CN-122019214-A - Inter-thread group data synchronization method, device, computer equipment and program product
Abstract
The application relates to a method, a device, computer equipment and a program product for synchronizing data among thread groups. The method comprises the steps of comparing the number of a current thread group with the number of a current thread bundle, writing a calculation result of the current thread bundle into a specified memory of a target thread group by adopting a data writing mode corresponding to the comparison result, sending a first instruction to a data ready synchronization unit of the target thread group, wherein the first instruction is used for indicating the data ready synchronization unit to update a first count value, the first count value is used for judging whether the data ready synchronization unit is in a ready state or not, and for any target thread group, if the data ready synchronization unit is in a ready state, loading data from the specified memory of the target thread group by each thread bundle participating in parallel accumulation operation in the target thread group, and executing accumulation operation based on the loaded data. By adopting the method, the parallel computing execution efficiency can be improved.
Inventors
- Request for anonymity
- Request for anonymity
- Request for anonymity
- Request for anonymity
Assignees
- 上海壁仞科技股份有限公司
Dates
- Publication Date
- 20260512
- Application Date
- 20260413
Claims (10)
- 1. A method of inter-thread group data synchronization, the method comprising: Comparing the number of the current thread group with the number of the current thread bundle to obtain a comparison result; Writing the calculation result of the current thread bundle into a specified memory of a target thread group by adopting a data writing mode corresponding to the comparison result, wherein the number of the target thread group is consistent with the number of the current thread bundle; Sending a first instruction to a data ready synchronization unit of the target thread group, wherein the first instruction is used for indicating the data ready synchronization unit to update a first count value, and the first count value is used for judging whether the data ready synchronization unit is in a ready state or not; for any one of the target thread groups, if the data ready synchronization unit in the target thread group is in a ready state, each thread bundle participating in parallel accumulation operation in the target thread group loads data from a specified memory of the target thread group, and executes accumulation operation based on the loaded data.
- 2. The method of claim 1, wherein writing the calculation result of the current thread bundle into the specified memory of the target thread group by adopting the data writing mode corresponding to the comparison result comprises: And under the condition that the comparison result indicates that the number of the current thread group is consistent with the number of the current thread group, writing the calculation result of the current thread group into a specified memory of the current thread group by adopting a local data writing instruction.
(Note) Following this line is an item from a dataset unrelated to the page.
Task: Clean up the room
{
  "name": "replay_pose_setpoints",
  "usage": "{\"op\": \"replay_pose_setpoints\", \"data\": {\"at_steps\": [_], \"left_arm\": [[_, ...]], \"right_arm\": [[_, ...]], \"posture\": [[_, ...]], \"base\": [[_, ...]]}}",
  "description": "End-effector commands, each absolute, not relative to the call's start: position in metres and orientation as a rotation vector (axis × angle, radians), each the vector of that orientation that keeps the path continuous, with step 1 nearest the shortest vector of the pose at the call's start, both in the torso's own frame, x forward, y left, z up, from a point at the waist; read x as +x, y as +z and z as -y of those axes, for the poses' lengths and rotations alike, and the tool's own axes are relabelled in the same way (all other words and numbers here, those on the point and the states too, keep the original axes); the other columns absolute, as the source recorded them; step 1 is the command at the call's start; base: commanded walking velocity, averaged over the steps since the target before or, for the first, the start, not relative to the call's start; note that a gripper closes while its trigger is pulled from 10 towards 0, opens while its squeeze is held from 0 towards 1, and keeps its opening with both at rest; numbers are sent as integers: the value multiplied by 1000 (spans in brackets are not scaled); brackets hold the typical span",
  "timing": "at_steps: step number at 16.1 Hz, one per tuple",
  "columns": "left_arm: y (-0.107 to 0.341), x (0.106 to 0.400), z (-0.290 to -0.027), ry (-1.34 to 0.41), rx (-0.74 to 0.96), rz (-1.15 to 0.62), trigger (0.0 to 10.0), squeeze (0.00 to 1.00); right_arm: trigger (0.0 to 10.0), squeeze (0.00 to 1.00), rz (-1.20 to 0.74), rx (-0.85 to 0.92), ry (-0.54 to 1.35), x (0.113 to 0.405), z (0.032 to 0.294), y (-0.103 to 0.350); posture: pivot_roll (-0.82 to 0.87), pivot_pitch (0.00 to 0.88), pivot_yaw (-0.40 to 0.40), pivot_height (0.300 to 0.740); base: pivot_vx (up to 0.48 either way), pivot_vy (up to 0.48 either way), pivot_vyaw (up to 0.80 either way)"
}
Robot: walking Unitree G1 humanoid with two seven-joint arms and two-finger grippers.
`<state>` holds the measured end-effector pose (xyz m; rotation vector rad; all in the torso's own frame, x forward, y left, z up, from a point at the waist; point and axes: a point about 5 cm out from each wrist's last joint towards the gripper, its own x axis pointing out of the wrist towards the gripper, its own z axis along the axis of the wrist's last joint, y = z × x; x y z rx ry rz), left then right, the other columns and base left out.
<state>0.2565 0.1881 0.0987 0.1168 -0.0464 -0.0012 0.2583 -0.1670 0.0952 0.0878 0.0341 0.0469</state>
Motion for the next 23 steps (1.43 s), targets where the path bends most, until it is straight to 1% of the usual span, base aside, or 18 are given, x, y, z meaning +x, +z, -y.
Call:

- 3. The method of claim 1, wherein writing the calculation result of the current thread bundle into the specified memory of the target thread group by adopting the data writing mode corresponding to the comparison result comprises: and under the condition that the comparison result indicates that the number of the current thread group is inconsistent with the number of the current thread group, determining a target thread group according to the number of the current thread group, and writing the calculation result of the current thread group into a specified memory of the target thread group by adopting a remote data writing instruction.
- 4. A method according to claim 3, characterized in that the method further comprises: After finishing data writing by adopting the remote data writing instruction, sending a second instruction to a data ready synchronization unit of the target thread group, wherein the second instruction is used for indicating the data ready synchronization unit to update a byte count value; And in the case that the first count value is updated to 0 and the byte count value is also updated to 0, determining that the data ready synchronization unit in the target thread group is in a ready state.
- 5. The method according to any one of claims 1 to 4, further comprising: After any thread bundle completes accumulation operation, a third instruction is sent to the buffer ready synchronous units of each thread group respectively, the third instruction indicates the buffer ready synchronous units to update a second count value, and when the second count value is updated to 0, the buffer ready synchronous units are determined to be in a ready state.
- 6. The method of claim 5, wherein the initial value of the first count value of the data ready synchronization unit is N, N is the number of thread groups in the cluster, the initial value of the byte count value of the data ready synchronization unit is D x (N-1), wherein D is the number of bytes written once, the initial value of the second count value of the buffer ready synchronization unit is N x M, and M is the number of thread bundles that participate in the sum accumulation operation in the thread groups, wherein N, D, M is a positive integer.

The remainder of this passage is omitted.